- Film poster
- Directed by: Nevil Dwek
- Written by: Nevil Dwek
- Produced by: Fred Bernstein Mark Tarlov
- Starring: Sam Trammell Erik Jensen Susan May Pratt Celia Weston Jon De Vries Aasif Mandvi Tara Subkoff Peter Giles Ellen Pompeo Michael Ryan Segal Jeffrey Emerson Guillermo Díaz David Frank Rocco Sisto Aliya Campbell David Gevedon Mike Hodge
- Cinematography: Wolfgang Held
- Edited by: Andrew Weisblum
- Music by: Joel Goodman
- Production companies: Vertical Pictures Double A Films
- Distributed by: Vantage Media International
- Release date: July 20, 2003;
- Country: United States
- Language: English

= Undermind (film) =

Undermind is a 2003 psychological thriller film written and directed by Nevil Dwek and starring Sam Trammell, Erik Jensen, and Susan May Pratt.

==Plot==
Derrick, a corporate lawyer with a large trust fund, and Zane, a criminal, live in opposite social spheres. Although they have never met, their lives are more connected than either one of them could ever imagine. One morning, the privileged Derrick wakes up in a different apartment, in bed with a woman he has never seen before. It's clear that she knows him, but she calls him Zane, and so does everybody else. Derrick finds himself living Zane's criminal life, where people strangely resemble those in his real life.
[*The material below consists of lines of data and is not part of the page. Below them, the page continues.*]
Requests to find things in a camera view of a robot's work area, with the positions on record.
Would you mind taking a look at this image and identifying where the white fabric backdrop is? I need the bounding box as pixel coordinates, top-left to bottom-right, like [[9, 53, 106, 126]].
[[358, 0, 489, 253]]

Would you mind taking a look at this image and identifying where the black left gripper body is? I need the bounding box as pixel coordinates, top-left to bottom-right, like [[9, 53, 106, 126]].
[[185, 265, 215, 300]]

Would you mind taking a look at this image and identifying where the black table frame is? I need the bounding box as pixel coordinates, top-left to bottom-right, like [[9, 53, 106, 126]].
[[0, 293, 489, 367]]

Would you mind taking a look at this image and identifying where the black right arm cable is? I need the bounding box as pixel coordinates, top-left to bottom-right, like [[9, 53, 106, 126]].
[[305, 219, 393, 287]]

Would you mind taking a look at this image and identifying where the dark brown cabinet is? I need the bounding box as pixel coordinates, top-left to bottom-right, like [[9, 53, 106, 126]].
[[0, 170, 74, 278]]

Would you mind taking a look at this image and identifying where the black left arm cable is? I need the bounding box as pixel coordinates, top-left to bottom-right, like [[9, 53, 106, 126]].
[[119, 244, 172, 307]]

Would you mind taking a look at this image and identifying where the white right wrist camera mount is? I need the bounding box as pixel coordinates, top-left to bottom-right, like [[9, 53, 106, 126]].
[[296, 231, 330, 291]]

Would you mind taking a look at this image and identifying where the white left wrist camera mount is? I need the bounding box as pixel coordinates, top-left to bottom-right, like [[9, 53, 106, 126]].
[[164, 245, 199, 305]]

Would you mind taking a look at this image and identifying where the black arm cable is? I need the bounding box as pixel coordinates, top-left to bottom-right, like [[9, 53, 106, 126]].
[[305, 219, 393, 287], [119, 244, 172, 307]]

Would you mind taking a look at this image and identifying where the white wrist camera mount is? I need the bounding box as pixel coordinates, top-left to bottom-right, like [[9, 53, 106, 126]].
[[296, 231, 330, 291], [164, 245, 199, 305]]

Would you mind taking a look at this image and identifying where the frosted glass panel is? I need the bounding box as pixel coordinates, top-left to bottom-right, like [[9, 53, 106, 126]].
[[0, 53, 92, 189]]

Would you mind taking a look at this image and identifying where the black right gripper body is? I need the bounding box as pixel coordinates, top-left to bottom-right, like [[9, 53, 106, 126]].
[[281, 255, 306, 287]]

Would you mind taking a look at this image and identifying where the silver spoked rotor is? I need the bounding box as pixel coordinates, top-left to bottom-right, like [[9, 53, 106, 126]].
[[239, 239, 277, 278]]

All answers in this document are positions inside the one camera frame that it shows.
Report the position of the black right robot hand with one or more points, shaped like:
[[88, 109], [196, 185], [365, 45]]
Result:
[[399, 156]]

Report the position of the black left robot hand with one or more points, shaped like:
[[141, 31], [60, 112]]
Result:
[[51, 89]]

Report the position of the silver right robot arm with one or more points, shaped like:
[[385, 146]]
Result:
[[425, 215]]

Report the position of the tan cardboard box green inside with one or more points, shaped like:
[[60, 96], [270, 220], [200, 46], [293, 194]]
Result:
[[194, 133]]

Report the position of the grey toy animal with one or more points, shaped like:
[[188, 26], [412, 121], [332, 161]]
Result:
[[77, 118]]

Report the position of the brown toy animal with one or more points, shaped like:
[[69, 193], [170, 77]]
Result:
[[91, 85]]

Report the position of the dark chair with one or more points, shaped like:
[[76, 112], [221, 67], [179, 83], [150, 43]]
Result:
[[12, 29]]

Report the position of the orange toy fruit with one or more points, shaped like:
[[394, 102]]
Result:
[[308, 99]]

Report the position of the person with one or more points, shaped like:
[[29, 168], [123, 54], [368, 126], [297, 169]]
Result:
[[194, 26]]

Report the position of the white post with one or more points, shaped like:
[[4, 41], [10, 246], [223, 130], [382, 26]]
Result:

Meanwhile, Zane has also entered a parallel world and must now grapple with Derrick's life. He is seduced by Derrick's privileged world of money and power, as he begins to contend with Derrick's demons. He yearns to return and improve his own life, but is completely powerless to do so. As Derrick and Zane make their way through the life of the other, they start to reshape their new worlds, in which they discover inner strengths that neither knew he possessed.